A couple of wins would greatly revive interest in the season’s run-in after a ‘flat’ middle third of the season for Derby. It is unlikely and I don’t think Derby would be strong play-off final contenders should they finish in the top six - but they can end the season on a high instead of tailing off. All too often, Rams fans have had to breathe a late sigh of relief as safety was secured.
A Wembley-won trophy came back to Derbyshire on Sunday, though it was nowt to do with Derby County. Chesterfield FC defeated Swindon Town 2-0 in the final of the Johnstone’s Paint Trophy in front of a near-50,000 crowd - well done to John Sheridan’s men! Let’s hope it boosts the Spireites in their battle to retain their League One status.
Derby visit struggling Bristol City next Saturday to round off the month - and then there’s only six games to go in the end-of-season reckoning.
RamsWeek 13 last year was the moment when Rams’ President and CEO Tom Glick delivered ‘the promise’ to Derby fans, this being squad investment and a top six finish to season 2011-2012.
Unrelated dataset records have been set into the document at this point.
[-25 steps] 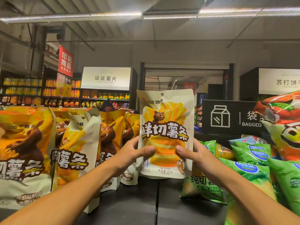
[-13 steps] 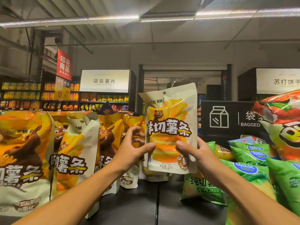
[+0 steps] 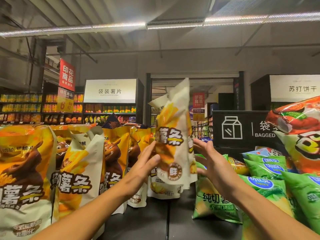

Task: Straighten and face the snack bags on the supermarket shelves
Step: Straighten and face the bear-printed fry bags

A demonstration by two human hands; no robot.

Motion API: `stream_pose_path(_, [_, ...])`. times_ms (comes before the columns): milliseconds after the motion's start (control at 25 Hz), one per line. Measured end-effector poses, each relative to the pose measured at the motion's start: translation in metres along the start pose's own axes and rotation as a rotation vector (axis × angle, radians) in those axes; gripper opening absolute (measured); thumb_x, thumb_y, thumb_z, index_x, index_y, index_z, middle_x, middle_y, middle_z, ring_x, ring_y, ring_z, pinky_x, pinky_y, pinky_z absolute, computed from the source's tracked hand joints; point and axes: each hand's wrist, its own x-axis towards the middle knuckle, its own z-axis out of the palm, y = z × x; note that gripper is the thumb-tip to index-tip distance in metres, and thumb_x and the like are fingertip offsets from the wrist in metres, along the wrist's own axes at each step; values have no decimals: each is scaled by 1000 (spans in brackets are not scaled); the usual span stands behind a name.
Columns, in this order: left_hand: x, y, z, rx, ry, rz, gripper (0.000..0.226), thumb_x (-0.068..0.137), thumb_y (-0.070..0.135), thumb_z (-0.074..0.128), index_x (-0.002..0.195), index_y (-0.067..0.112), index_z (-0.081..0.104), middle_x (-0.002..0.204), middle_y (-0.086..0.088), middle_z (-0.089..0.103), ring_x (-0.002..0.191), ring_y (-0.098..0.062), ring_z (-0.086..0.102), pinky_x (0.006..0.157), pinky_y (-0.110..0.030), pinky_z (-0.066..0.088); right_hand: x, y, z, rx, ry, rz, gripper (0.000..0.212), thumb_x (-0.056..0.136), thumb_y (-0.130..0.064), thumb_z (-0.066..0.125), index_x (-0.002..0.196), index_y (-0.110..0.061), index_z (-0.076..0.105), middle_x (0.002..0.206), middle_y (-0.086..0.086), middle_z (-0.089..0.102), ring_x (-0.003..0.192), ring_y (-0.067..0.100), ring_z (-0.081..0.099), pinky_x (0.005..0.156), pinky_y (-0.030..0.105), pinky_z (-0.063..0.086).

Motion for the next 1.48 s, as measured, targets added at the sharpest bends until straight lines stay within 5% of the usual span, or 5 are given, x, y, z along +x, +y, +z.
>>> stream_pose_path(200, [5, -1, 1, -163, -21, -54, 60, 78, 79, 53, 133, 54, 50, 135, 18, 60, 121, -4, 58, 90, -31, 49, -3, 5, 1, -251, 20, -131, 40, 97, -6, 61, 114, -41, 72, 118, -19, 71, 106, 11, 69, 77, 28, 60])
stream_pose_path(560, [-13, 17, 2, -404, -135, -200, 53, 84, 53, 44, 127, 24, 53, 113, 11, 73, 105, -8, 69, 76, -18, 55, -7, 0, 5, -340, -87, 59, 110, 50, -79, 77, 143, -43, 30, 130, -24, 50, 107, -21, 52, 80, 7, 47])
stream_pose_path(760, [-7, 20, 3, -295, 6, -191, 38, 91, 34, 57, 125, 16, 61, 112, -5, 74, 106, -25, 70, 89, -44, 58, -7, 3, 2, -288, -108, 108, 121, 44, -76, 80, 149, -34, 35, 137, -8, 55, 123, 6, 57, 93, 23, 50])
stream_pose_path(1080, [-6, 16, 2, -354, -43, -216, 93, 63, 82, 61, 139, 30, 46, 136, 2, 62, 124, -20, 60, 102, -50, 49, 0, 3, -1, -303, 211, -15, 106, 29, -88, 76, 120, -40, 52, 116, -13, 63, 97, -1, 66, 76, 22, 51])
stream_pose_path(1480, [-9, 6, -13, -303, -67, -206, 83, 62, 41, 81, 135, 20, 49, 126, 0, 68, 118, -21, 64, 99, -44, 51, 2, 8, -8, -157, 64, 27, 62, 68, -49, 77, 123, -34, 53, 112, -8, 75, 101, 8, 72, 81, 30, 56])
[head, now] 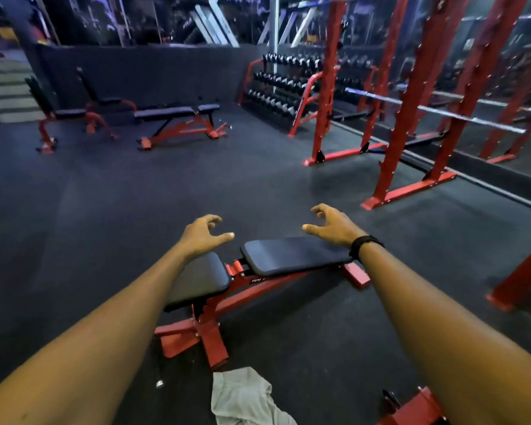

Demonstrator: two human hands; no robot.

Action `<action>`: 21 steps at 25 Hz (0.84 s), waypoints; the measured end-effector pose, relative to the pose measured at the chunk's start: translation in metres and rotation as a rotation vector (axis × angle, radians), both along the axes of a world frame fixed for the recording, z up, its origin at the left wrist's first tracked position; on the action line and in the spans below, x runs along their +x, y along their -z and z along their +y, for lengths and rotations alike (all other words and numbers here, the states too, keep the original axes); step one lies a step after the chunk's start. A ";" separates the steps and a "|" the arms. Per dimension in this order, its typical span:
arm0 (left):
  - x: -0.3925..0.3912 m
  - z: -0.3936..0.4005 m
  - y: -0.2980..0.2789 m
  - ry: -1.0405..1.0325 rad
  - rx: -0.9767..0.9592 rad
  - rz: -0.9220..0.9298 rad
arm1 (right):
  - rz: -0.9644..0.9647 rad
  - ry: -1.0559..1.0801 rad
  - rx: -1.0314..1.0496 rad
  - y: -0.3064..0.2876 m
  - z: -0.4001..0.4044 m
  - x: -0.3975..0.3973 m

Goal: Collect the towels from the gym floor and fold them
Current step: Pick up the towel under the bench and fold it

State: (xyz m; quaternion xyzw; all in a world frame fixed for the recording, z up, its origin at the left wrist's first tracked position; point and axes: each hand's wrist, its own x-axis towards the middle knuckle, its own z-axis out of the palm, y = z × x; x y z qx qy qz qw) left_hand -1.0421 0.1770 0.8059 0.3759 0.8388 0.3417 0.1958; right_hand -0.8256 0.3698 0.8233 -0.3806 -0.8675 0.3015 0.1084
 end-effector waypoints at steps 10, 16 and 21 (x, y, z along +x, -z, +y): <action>-0.089 0.121 0.237 -0.013 -0.243 -0.169 | -0.171 0.073 -0.296 0.254 0.096 -0.106; -0.103 0.132 0.453 0.041 -0.427 -0.308 | -0.339 0.089 -0.404 0.485 0.095 -0.114; -0.095 0.124 0.605 0.111 -0.562 -0.375 | -0.414 0.172 -0.525 0.649 0.077 -0.092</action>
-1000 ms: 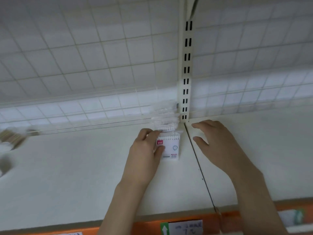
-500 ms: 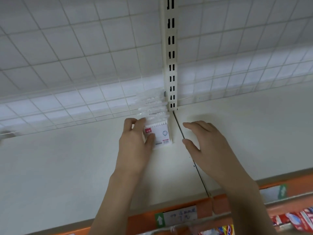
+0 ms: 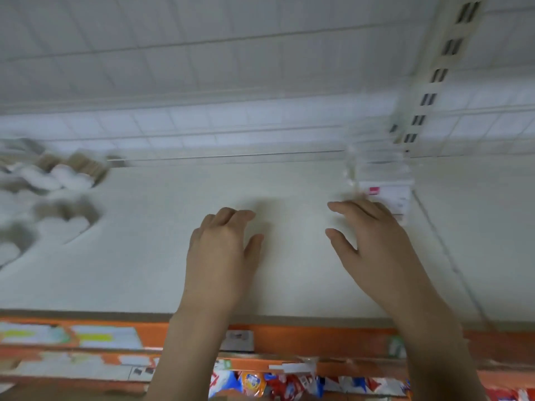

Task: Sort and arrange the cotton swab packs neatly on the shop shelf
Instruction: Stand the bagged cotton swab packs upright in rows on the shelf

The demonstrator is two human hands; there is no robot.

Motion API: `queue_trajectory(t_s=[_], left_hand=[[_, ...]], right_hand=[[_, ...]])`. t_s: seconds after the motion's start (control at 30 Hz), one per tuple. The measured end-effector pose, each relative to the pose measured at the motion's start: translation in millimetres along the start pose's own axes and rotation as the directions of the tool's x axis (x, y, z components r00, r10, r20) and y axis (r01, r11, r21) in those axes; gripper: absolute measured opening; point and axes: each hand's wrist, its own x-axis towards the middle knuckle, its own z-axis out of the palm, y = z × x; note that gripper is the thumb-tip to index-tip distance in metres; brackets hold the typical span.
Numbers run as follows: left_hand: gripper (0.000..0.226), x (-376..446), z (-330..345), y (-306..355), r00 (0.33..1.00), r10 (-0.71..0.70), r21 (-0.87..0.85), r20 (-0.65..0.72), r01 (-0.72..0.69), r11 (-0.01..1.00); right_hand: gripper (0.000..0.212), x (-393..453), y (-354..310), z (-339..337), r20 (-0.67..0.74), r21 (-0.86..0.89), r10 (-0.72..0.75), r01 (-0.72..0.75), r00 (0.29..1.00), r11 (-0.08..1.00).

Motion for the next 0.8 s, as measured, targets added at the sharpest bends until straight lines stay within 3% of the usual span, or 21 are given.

He also announced that the ‘early bird’ season-ticket renewal deadline was to be moved on to May 15th.
Mr Glick said that the owners would acquire better players and would be accountable for their actions. Fans had grown restless for a change of ownership after several poor campaigns. Many fans felt that only a competitive team and progress on the pitch could rebuild the credibility of the ownership consortium.
The Rams had a break due to the international programme but signed Liverpool reserve goalkeeper Brad Jones, the change necessary because Blackburn’s Frank Fielding’s loan could not be further extended.
England beat Wales 2-0 in the European Championships qualifier to strengthen their chances of reaching the 2012 Finals, whilst Paul Green and Daniel Ayala were on duty with the Republic of Ireland squad and the Spanish Under-21 team respectively.